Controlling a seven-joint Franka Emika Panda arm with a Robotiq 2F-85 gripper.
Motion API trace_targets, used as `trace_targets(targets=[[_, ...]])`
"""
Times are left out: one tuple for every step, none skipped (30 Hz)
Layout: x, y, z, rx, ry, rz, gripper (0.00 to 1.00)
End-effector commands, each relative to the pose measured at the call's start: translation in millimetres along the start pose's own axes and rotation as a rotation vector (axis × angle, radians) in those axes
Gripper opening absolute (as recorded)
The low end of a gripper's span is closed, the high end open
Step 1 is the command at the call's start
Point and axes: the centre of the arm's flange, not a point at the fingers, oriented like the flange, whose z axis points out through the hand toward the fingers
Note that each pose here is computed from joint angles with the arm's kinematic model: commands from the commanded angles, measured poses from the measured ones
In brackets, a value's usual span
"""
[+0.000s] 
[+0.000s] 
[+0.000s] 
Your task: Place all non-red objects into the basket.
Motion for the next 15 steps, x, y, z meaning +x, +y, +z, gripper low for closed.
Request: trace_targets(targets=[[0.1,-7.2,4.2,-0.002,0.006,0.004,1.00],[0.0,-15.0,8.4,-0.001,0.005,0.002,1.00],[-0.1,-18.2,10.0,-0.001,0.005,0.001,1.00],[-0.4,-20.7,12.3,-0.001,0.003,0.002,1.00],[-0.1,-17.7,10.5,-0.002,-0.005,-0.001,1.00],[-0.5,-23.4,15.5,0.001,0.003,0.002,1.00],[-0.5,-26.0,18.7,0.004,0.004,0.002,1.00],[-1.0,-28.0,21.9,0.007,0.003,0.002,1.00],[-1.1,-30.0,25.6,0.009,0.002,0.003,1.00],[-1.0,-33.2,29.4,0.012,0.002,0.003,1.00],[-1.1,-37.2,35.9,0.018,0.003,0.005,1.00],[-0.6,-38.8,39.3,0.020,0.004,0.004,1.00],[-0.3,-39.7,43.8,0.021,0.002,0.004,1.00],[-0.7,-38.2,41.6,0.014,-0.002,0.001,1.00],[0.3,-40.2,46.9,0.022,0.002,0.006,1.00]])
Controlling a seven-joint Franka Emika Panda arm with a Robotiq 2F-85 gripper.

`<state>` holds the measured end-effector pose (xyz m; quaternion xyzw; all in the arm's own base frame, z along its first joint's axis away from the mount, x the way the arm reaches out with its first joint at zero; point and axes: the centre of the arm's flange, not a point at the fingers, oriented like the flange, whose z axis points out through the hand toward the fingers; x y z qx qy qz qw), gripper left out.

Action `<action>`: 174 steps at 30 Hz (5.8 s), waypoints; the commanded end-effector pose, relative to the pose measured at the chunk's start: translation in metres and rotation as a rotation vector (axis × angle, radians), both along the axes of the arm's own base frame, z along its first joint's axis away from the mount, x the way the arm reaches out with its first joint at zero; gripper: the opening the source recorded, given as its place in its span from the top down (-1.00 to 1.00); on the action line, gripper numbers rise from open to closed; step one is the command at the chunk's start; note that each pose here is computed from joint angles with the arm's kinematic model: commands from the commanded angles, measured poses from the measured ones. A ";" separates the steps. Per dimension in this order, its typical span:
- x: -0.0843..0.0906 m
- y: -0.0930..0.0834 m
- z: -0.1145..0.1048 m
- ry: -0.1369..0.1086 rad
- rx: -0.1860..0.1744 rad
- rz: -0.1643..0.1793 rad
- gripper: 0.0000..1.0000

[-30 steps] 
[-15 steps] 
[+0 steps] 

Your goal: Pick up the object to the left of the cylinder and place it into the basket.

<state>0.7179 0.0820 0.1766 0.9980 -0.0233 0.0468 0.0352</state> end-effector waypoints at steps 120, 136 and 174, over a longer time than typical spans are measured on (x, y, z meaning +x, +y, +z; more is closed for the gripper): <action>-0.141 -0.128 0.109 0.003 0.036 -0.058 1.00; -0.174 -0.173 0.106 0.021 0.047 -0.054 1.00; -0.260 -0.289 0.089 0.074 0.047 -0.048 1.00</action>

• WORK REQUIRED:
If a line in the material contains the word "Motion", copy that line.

• RESPONSE TO THE EXERCISE:
Motion API trace_targets, used as `trace_targets(targets=[[_, ...]])`
Motion for the next 15 steps, x, y, z meaning +x, +y, +z, gripper low for closed.

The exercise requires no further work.